### Data records
==============================

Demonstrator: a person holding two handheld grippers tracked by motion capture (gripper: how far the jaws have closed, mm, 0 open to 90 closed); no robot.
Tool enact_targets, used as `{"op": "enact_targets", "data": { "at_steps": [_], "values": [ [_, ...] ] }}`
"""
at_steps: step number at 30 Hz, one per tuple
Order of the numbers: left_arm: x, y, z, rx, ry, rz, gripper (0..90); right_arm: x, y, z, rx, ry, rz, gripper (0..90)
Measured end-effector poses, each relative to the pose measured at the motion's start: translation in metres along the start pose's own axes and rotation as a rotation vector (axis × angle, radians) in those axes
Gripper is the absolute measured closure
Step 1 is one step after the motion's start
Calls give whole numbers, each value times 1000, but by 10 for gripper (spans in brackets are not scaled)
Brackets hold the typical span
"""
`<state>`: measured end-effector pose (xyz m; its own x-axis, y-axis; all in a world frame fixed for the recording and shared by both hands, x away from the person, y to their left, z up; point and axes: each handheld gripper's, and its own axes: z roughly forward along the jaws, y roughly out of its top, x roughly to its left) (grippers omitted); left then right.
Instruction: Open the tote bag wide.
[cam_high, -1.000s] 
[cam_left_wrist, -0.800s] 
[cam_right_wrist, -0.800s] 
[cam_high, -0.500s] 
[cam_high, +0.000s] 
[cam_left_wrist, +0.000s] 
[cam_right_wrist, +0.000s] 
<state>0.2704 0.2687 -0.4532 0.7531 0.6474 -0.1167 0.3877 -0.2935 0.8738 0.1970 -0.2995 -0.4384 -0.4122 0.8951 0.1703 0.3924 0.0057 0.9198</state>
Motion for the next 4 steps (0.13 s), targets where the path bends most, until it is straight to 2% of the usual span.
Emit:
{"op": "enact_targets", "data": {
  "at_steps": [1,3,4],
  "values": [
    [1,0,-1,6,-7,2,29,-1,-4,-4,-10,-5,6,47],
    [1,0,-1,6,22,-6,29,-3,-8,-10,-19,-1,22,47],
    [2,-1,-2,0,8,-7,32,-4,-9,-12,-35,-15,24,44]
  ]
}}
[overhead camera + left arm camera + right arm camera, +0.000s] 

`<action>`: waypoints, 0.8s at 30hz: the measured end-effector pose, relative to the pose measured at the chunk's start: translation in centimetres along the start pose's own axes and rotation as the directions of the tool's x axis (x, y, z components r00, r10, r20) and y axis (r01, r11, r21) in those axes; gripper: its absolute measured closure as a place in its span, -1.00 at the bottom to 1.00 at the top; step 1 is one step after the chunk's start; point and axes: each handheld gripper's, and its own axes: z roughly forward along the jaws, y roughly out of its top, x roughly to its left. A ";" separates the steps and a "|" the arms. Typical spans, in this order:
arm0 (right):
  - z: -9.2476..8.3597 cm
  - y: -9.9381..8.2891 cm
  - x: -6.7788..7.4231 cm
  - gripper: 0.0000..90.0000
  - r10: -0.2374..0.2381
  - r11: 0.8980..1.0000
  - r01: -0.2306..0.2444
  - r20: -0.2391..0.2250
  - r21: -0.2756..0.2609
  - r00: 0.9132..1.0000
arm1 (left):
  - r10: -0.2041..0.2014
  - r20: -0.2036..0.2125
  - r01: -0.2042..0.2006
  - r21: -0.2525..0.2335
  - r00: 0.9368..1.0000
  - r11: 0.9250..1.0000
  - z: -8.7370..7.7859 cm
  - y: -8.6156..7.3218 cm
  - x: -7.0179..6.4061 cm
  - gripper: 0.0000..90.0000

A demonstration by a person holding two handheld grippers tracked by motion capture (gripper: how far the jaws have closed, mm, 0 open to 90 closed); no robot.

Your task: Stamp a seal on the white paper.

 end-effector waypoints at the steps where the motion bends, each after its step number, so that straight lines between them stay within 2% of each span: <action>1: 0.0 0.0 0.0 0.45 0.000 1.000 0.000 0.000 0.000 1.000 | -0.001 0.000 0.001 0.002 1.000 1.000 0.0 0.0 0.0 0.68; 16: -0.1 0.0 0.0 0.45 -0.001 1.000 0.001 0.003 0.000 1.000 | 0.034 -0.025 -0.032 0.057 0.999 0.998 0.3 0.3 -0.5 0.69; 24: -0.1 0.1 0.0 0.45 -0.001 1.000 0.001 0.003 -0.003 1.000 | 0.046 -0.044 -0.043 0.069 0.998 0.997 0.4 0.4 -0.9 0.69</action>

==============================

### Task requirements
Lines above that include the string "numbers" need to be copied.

### Exercise answer
Order of the numbers: left_arm: x, y, z, rx, ry, rz, gripper (0..90); right_arm: x, y, z, rx, ry, rz, gripper (0..90)
Calls give whole numbers, each value times 1000, but by 10 for gripper (spans in brackets are not scaled)

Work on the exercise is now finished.